BEGIN

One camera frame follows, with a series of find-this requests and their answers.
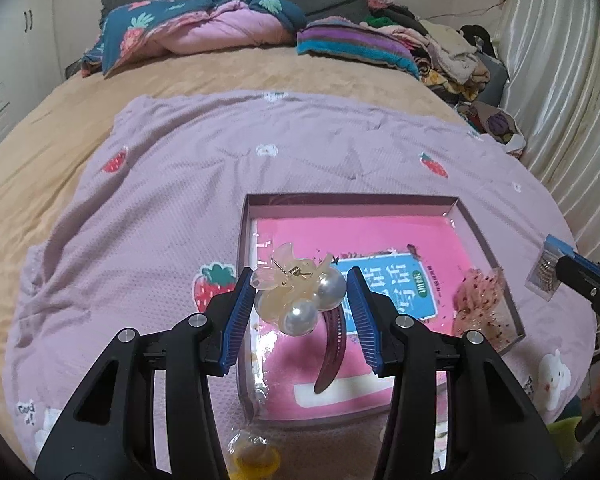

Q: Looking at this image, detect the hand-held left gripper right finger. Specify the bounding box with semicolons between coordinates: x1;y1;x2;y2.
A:
346;267;566;480

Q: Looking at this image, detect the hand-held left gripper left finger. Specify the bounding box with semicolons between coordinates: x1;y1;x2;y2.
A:
34;266;256;480

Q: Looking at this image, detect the blue card hairpin packet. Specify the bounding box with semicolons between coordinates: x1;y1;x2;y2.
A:
526;234;576;302

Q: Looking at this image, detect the pearl hair claw clip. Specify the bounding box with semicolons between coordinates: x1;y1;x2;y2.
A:
251;242;350;336

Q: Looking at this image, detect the pink shallow cardboard box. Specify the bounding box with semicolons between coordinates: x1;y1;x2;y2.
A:
235;192;526;428

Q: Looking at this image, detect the yellow hair ties packet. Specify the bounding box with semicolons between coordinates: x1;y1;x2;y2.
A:
225;427;283;480

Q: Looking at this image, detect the maroon hair clip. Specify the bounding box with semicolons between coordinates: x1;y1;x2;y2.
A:
314;305;348;395

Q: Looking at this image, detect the red dotted mesh bow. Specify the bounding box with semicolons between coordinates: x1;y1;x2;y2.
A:
452;267;511;351

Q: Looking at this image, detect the purple strawberry print blanket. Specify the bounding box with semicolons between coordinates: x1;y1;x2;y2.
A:
5;91;598;480

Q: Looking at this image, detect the cream satin curtain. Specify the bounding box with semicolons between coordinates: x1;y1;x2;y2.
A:
495;0;600;271

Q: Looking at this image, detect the pile of clothes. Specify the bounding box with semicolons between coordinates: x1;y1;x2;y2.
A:
360;0;526;156

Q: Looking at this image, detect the bed with tan sheet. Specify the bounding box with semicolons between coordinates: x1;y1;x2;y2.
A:
0;42;481;461

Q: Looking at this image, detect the striped purple teal pillow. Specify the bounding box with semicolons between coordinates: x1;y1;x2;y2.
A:
296;16;421;81

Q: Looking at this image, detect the navy and pink folded quilt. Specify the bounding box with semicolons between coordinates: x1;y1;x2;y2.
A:
81;0;308;77

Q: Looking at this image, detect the white wardrobe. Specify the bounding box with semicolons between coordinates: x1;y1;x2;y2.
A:
0;0;66;161

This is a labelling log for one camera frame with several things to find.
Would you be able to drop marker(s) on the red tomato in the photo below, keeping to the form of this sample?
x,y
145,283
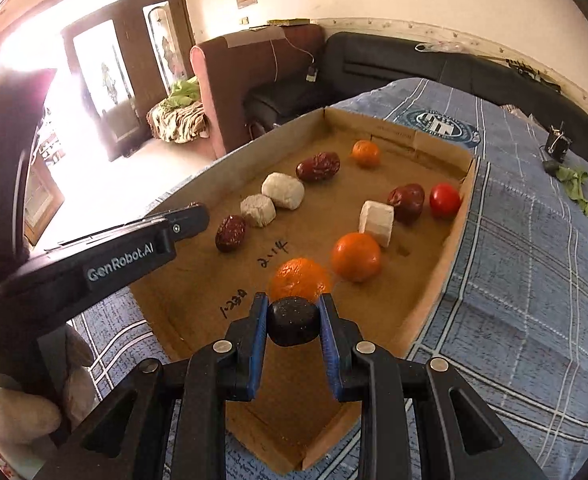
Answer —
x,y
444,200

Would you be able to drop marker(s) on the small dark fruit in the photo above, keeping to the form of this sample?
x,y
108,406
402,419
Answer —
x,y
548,166

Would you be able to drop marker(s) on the large orange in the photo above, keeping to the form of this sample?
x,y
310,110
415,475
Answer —
x,y
356,256
299,280

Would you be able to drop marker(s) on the brown armchair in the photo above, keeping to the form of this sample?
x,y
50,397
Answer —
x,y
234,85

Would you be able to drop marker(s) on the green cloth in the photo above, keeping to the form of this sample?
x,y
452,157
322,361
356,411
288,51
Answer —
x,y
184,89

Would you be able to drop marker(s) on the person's left hand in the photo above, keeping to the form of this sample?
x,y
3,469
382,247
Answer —
x,y
14,410

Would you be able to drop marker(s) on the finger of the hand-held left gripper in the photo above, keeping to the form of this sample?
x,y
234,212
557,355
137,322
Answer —
x,y
189,220

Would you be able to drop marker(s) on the white crumbly block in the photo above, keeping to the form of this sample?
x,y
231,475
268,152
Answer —
x,y
377,222
284,191
258,210

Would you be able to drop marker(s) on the clear plastic bag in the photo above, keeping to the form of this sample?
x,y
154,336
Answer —
x,y
436,46

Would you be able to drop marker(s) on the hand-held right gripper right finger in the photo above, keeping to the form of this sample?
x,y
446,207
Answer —
x,y
331,345

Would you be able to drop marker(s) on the dark round fruit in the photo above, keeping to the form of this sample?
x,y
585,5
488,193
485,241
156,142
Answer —
x,y
293,321

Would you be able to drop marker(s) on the blue plaid tablecloth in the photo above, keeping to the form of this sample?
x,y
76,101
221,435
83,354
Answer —
x,y
513,285

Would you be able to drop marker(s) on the patterned blanket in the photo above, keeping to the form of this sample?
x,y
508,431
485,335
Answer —
x,y
176,120

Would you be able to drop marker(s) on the red date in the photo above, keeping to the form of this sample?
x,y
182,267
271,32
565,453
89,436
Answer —
x,y
407,202
230,232
319,166

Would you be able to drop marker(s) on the wooden glass door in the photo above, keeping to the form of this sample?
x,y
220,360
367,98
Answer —
x,y
139,25

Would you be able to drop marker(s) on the small orange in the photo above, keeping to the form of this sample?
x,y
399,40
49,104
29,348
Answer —
x,y
366,153

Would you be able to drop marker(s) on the wooden side cabinet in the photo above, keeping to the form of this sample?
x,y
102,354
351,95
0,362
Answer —
x,y
39,195

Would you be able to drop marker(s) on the small black metal gadget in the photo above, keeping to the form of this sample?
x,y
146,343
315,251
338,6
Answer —
x,y
556,142

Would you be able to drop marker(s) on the green leafy vegetable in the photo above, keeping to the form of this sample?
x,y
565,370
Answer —
x,y
578,185

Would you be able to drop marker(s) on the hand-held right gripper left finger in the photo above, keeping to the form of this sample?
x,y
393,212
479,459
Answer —
x,y
260,340

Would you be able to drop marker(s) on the cardboard tray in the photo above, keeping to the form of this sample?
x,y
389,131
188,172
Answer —
x,y
324,200

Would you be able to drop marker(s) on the black sofa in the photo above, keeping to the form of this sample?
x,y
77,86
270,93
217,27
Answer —
x,y
373,60

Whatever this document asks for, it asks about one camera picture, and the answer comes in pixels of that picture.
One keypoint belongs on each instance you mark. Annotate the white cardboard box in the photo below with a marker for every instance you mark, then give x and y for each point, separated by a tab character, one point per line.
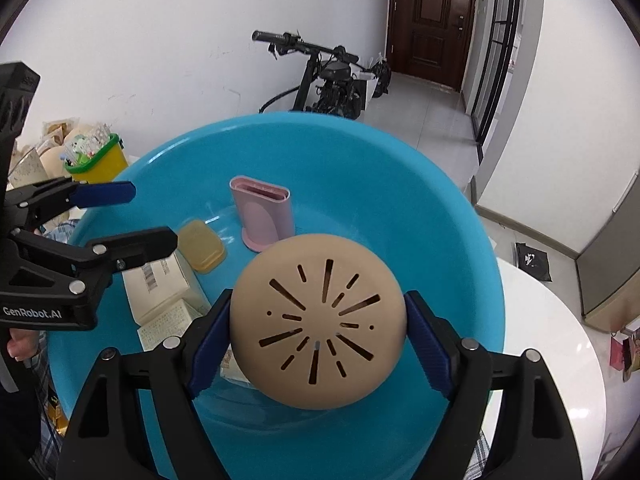
170	290

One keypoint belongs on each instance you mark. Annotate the black framed glass partition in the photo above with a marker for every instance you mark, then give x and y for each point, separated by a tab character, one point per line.
492	60

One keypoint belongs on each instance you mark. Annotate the amber translucent soap box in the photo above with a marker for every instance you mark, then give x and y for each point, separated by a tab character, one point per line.
200	245

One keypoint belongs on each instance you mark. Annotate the bunch of snack packets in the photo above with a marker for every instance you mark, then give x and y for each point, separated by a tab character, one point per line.
82	145

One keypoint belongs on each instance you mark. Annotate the yellow patterned packet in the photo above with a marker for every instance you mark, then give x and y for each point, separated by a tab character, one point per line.
56	415

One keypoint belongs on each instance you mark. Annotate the gold grey refrigerator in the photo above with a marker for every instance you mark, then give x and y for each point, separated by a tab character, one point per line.
610	270

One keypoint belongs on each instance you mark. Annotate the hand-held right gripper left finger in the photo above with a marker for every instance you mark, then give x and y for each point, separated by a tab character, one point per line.
207	360

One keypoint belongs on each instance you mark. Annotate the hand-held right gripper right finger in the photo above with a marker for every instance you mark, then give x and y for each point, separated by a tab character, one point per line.
425	340

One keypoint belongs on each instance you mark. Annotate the pink paper bag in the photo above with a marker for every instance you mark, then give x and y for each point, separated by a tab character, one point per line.
625	355

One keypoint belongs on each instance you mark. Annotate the cream printed box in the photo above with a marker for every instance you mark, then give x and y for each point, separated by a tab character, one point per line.
165	325

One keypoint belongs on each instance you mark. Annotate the blue plaid cloth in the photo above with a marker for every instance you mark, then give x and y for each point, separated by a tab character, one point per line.
59	234

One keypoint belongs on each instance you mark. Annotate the small pale packet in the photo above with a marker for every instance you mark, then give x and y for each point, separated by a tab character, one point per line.
235	367

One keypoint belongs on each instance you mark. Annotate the beige printed bag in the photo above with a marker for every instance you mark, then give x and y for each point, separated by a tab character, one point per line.
50	157

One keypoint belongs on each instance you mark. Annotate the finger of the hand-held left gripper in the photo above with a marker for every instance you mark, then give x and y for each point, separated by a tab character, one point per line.
142	245
107	193

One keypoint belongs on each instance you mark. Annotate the dark brown entrance door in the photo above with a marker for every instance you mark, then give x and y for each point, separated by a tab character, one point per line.
430	20

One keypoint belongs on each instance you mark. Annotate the yellow bin green rim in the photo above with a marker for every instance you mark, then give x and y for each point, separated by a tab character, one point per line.
107	165

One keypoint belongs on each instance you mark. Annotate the person's left hand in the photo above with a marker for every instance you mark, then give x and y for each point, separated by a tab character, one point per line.
21	346

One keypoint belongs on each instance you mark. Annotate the blue plastic basin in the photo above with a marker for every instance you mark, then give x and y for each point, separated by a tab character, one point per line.
350	185

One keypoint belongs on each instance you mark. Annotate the black bag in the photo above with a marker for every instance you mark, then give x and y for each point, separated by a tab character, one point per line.
532	262

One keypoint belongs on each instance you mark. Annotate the black electric scooter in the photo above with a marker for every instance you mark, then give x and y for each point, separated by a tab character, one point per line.
330	90

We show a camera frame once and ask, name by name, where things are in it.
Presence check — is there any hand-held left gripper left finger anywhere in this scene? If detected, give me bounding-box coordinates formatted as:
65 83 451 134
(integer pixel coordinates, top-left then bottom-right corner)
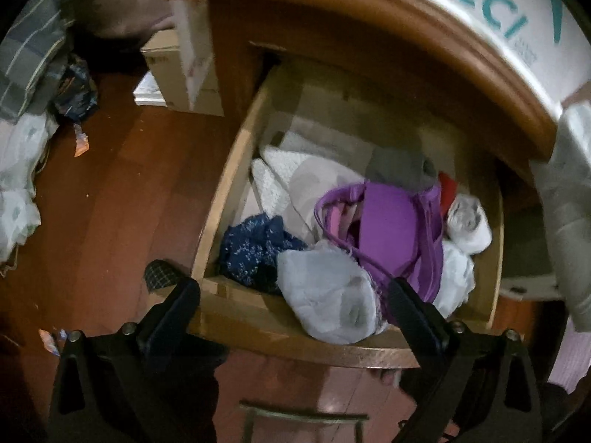
46 278 227 443

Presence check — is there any light blue sock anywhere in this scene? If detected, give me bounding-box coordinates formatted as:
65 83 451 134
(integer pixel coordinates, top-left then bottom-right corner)
276 240 389 344

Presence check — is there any grey ribbed sock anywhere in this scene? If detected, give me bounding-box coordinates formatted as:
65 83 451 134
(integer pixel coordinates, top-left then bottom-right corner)
367 148 439 191

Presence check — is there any striped grey bedding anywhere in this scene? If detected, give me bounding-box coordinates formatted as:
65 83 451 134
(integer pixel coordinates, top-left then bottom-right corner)
0 0 77 123

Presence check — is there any checked slipper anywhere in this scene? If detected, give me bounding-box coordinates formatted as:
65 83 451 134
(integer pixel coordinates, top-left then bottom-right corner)
144 260 183 293

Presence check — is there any white folded cloth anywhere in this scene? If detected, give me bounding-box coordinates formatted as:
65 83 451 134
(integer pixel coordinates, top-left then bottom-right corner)
250 144 370 241

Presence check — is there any dark snack bag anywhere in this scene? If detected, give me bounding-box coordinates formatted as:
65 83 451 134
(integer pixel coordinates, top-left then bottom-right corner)
51 53 100 123

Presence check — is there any red underwear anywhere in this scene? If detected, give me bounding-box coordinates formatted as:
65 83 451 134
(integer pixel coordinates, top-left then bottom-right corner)
438 172 459 217

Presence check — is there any white rolled sock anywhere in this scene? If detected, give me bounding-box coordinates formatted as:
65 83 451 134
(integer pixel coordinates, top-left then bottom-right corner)
445 194 494 254

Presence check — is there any wooden drawer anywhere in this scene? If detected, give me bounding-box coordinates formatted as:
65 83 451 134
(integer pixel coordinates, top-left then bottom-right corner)
191 62 506 370

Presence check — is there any brown fuzzy cloth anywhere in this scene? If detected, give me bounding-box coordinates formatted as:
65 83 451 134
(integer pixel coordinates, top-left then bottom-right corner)
71 0 176 38

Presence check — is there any white cardboard box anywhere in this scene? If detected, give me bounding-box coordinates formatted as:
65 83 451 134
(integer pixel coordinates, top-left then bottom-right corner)
170 0 225 117

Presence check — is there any pale pink checked cloth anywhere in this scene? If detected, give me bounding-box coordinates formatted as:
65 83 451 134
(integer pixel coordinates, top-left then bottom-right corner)
547 318 591 395

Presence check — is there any navy floral underwear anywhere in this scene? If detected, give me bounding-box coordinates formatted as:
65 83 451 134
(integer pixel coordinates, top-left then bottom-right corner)
218 213 308 293

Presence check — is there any colourful small wrapper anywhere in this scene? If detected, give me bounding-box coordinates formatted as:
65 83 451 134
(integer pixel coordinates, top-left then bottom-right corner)
39 327 68 356

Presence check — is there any white lace cloth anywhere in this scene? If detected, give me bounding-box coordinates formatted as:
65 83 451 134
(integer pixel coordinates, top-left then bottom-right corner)
431 240 476 319

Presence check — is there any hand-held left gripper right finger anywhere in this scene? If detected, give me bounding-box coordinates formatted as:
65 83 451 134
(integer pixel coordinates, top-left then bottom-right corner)
387 278 544 443

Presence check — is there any orange wrapper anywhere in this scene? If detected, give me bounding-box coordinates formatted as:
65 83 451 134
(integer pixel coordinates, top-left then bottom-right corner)
73 122 89 158

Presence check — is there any purple underwear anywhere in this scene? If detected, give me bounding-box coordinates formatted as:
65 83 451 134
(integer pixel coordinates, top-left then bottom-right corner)
314 181 446 328

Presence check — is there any floral white bedsheet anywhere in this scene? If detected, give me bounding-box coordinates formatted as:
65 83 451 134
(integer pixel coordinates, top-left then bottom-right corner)
0 111 58 278

END

Problem statement —
In the entries above, find each line with "sock" and copy it.

Exercise response —
Presence check — is there any light blue sock anywhere in this scene? If detected, give me bounding-box coordinates formatted as:
Presence check — is there any grey ribbed sock anywhere in this scene? If detected, give me bounding-box coordinates formatted as:
Presence check — is there any white rolled sock anywhere in this scene? If detected, give me bounding-box coordinates formatted as:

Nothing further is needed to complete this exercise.